[Recorded data]

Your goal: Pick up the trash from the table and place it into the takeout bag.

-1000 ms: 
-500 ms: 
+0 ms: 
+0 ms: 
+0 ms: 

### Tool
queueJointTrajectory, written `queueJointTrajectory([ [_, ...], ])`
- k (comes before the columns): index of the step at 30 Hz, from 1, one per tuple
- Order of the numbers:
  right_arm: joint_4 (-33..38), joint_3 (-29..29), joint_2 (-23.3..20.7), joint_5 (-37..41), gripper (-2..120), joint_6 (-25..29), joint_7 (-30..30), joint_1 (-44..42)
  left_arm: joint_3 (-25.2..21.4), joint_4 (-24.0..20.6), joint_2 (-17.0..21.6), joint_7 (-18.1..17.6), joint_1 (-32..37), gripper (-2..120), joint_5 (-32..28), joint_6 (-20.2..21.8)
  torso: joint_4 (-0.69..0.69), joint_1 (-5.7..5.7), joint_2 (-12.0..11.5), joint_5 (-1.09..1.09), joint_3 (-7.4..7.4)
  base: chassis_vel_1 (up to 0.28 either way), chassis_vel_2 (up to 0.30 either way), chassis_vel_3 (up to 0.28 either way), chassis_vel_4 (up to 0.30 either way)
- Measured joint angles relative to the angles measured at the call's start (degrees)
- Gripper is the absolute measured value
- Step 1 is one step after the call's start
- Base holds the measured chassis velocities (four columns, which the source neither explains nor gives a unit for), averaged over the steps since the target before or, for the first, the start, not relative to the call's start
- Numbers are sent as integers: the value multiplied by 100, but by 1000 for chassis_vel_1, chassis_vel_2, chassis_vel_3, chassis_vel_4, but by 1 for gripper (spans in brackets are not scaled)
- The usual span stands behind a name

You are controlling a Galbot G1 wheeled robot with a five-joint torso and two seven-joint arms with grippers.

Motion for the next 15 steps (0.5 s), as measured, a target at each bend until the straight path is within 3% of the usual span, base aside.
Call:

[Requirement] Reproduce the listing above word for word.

[Result of this exercise]
Your goal: Pick up the trash from the table and place it into the takeout bag.

-1000 ms: 
-500 ms: 
+0 ms: 
+0 ms: 
+0 ms: 

### Tool
queueJointTrajectory, written `queueJointTrajectory([ [_, ...], ])`
- k (comes before the columns): index of the step at 30 Hz, from 1, one per tuple
- Order of the numbers:
  right_arm: joint_4 (-33..38), joint_3 (-29..29), joint_2 (-23.3..20.7), joint_5 (-37..41), gripper (-2..120), joint_6 (-25..29), joint_7 (-30..30), joint_1 (-44..42)
  left_arm: joint_3 (-25.2..21.4), joint_4 (-24.0..20.6), joint_2 (-17.0..21.6), joint_7 (-18.1..17.6), joint_1 (-32..37), gripper (-2..120), joint_5 (-32..28), joint_6 (-20.2..21.8)
  torso: joint_4 (-0.69..0.69), joint_1 (-5.7..5.7), joint_2 (-12.0..11.5), joint_5 (-1.09..1.09), joint_3 (-7.4..7.4)
  base: chassis_vel_1 (up to 0.28 either way), chassis_vel_2 (up to 0.30 either way), chassis_vel_3 (up to 0.28 either way), chassis_vel_4 (up to 0.30 either way)
- Measured joint angles relative to the angles measured at the call's start (degrees)
- Gripper is the absolute measured value
- Step 1 is one step after the call's start
- Base holds the measured chassis velocities (four columns, which the source neither explains nor gives a unit for), averaged over the steps since the target before or, for the first, the start, not relative to the call's start
- Numbers are sent as integers: the value multiplied by 100, but by 1000 for chassis_vel_1, chassis_vel_2, chassis_vel_3, chassis_vel_4, but by 1 for gripper (spans in brackets are not scaled)
- The usual span stands behind a name

You are controlling a Galbot G1 wheeled robot with a five-joint torso and two seven-joint arms with grippers.

Motion for the next 15 steps (0.5 s), as measured, a target at each bend until the straight path is within 3% of the usual span, base aside.
Call:

There's nothing else to the answer.